Harun Reşid, Horasan valisi Ali bin İsa’nın koyduğu ağır vergiler nedeniyle halkın şikâyetlerinin yoğunlaşması üzerine 805 yılında Rey’e gitti. Ama Ali bin İsa’nın ona anlattıklarına inanarak valiliğini yeniden onayladı. Aynı yıl Râfi bin Leys, Semerkant’ta ayaklandı. Ali bin İsa, bu ayaklanmayı bastıramayınca Horasan valiliğine Herseme bin Ayan’ı atayan Harun Reşid, Emin’i Bağdat’ta bırakarak Memun ve Kasım’la birlikte Horasan’a yürüdü.

Ama uzun süredir çevresinden sakladığı rahatsızlığı artmıştı. Tûs’tan öteye gidemedi, orada öldü.

Harun Reşid’in ihtişamla süren halifeliği 24 Mart 809 tarihinde İran’ın Tus şehrinde 46 yaşında vefatıyla sona erdi. Cenazesi muhteşem bir törenle kaldırılıp aynı şehre gömüldü. Yerine oğlu Emin, 6. Abbasi halifesi ilan edildi.

Harun Reşid’in halifeliği döneminde ülkede tarım gelişmiş, Irak’ta yeni sulama kanalları açılmış, ticaret korunarak kervan yollarının güvenliği sağlanmıştı. Saray, dönemin bir bilim ve sanat merkezi durumuna gelmişti.
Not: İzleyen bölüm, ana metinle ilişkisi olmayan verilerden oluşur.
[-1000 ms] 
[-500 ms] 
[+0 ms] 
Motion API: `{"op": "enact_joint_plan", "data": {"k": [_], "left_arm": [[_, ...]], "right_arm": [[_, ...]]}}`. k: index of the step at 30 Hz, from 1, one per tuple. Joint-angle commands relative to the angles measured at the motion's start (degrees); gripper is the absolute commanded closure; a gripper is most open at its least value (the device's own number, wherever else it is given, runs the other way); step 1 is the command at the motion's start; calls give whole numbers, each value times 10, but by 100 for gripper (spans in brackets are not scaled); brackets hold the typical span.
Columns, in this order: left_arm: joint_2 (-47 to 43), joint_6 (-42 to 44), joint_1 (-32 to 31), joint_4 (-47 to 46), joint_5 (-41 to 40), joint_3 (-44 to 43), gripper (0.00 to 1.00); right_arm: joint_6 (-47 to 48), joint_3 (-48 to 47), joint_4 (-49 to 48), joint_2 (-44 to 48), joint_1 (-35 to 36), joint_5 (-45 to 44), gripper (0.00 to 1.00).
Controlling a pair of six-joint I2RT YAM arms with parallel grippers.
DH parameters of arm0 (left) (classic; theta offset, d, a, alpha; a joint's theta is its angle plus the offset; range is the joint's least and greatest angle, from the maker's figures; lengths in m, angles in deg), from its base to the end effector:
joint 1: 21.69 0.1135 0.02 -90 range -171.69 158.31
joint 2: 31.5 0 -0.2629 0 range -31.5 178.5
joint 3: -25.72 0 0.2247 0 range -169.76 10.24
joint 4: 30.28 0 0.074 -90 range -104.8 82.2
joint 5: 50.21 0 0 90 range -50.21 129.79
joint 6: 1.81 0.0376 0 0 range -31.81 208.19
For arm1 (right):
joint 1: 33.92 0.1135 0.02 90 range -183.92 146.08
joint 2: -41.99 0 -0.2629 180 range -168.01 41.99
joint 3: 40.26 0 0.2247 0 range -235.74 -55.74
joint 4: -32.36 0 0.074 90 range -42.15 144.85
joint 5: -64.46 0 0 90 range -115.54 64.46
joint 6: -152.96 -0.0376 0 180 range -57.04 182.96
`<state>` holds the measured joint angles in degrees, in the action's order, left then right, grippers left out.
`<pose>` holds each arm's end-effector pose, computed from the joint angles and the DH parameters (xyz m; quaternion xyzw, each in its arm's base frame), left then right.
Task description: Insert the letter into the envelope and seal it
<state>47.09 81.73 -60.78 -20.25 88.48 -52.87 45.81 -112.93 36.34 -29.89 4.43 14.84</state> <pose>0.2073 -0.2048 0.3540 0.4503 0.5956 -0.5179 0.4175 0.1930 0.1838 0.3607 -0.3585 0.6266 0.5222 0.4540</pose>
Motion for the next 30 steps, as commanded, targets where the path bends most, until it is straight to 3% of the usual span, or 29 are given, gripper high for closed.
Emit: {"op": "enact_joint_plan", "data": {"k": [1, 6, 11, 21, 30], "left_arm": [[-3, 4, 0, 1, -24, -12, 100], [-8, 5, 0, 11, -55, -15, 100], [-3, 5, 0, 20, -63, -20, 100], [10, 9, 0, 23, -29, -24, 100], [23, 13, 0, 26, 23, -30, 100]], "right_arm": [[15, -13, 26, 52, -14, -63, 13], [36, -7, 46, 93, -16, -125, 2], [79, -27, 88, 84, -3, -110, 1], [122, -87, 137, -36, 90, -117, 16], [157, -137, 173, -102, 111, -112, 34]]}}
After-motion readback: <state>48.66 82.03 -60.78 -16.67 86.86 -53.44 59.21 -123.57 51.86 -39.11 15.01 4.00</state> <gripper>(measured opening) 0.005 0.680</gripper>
Kendisi de şair olan Harun Reşid, şairlere büyük yakınlık gösterdi, müzikçileri korudu, onlara saygınlık kazandırdı. Babasının döneminde başlamış olan bilim ve sanat yapıtlarının Arapçaya çevrilmesi çalışmalarını daha da genişleterek sürdürdü. Harun, transit ticaretin önemini anlamıştı. Günümüzde Süveyş Kanalı’nın bulunduğu yerde bir kanal açtırmak istediyse de, Bizans akınlarına yol açabileceği gerekçesiyle Yahya Bermeki’nin karşı çıkması üzerine bundan vazgeçti.

Harun Reşid iki defa evlilik yapmıştır. Eşlerinin isimleri:
Zübeyde bint Cafer
‘Umm-ul-Aziz’dir
Hareminde yaklaşık 2.000 sayıda kadın cariye bulunduğu bildirilir. Harun Reşid’in onbiri cariyelerden olan, onüç oğlu ve dört kızı bulunmaktaydı.